Jessika Elliston

Personal information
- Born: 17 October 1997 (age 28) Brisbane, Queensland, Australia
- Height: 176 cm (5 ft 9 in)
- Weight: 86 kg (13 st 8 lb)

Playing information
- Position: Prop, Second-row
Club
| Years | Team | Pld | T | G | FG | P |
| 2019–20 | Brisbane Broncos | 5 | 0 | 0 | 0 | 0 |
| 2021– | Gold Coast Titans | 43 | 6 | 0 | 0 | 24 |
|  | Total | 48 | 6 | 0 | 0 | 24 |
Representative
| Years | Team | Pld | T | G | FG | P |
| 2019–26 | Queensland | 13 | 0 | 0 | 0 | 0 |
| 2022 | Prime Minister's XIII | 1 | 0 | 0 | 0 | 0 |
| 2023–25 | Australia | 5 | 0 | 0 | 0 | 0 |
- Source: RLP As of 28 May 2026

= Jessika Elliston =

Australia international rugby player (born 1997)

Jessika Elliston (born 17 October 1997) is an Australian rugby league footballer who plays for the Gold Coast Titans in the NRL Women's Premiership and the Tweed Heads Seagulls in the QRL Women's Premiership.

Primarily a er, she is a Queensland representative.

==Background==
Elliston was born in Brisbane and grew up on the Gold Coast where she attended Palm Beach Currumbin State High School.

==Playing career==
Before switching to rugby league, Elliston played for the Queensland Reds sevens team in 2016 and captained Bond University at the Aon Uni 7s competition in 2017.

===2019===
In 2019, joined the Tweed Heads Seagulls. In May, she represented South East Queensland at the Women's National Championships.

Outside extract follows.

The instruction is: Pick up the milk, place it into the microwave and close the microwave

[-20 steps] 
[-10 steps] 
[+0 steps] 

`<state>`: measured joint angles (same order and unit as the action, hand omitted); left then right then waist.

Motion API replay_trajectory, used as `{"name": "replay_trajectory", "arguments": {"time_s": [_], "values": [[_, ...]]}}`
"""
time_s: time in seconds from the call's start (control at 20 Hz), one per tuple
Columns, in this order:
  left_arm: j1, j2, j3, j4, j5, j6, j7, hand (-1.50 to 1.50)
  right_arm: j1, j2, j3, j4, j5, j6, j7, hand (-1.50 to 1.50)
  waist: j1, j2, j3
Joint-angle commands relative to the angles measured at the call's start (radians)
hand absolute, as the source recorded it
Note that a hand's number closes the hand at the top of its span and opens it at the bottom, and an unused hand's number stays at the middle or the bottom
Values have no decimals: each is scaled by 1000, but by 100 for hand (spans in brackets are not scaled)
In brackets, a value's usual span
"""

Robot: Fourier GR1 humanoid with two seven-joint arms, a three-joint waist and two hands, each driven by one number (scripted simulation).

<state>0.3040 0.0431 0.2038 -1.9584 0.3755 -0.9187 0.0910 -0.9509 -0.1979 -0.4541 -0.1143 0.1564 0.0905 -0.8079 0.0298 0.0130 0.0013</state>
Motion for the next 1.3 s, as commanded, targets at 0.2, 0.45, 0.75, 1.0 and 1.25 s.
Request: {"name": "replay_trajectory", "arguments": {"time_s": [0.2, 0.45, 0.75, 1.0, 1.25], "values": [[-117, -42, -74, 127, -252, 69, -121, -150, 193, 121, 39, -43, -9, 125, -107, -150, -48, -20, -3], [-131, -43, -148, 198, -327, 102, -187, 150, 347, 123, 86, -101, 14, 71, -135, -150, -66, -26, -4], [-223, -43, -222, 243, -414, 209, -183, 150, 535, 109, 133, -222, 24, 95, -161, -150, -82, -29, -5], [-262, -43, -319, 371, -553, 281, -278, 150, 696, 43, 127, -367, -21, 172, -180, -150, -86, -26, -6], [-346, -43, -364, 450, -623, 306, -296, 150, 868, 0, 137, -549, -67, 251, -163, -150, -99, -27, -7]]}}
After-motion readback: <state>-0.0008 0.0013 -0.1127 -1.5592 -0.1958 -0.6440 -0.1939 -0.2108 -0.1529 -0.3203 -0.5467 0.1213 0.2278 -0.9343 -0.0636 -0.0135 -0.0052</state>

On 21 June, Elliston made her debut for Queensland, coming off the bench in a 4–14 loss to New South Wales. On 28 June, Elliston joined the Brisbane Broncos NRL Women's Premiership team.

In Round 1 of the 2019 NRL Women's season, she made her debut for the Broncos in their 14–4 win over the St George Illawarra Dragons.

===2020===
On 25 October, Elliston came off the bench in the Broncos' 20–10 NRLW Grand Final win over the Sydney Roosters. On 26 October, she was named in Queensland's State of Origin squad but did not play in their 24–18 win over New South Wales.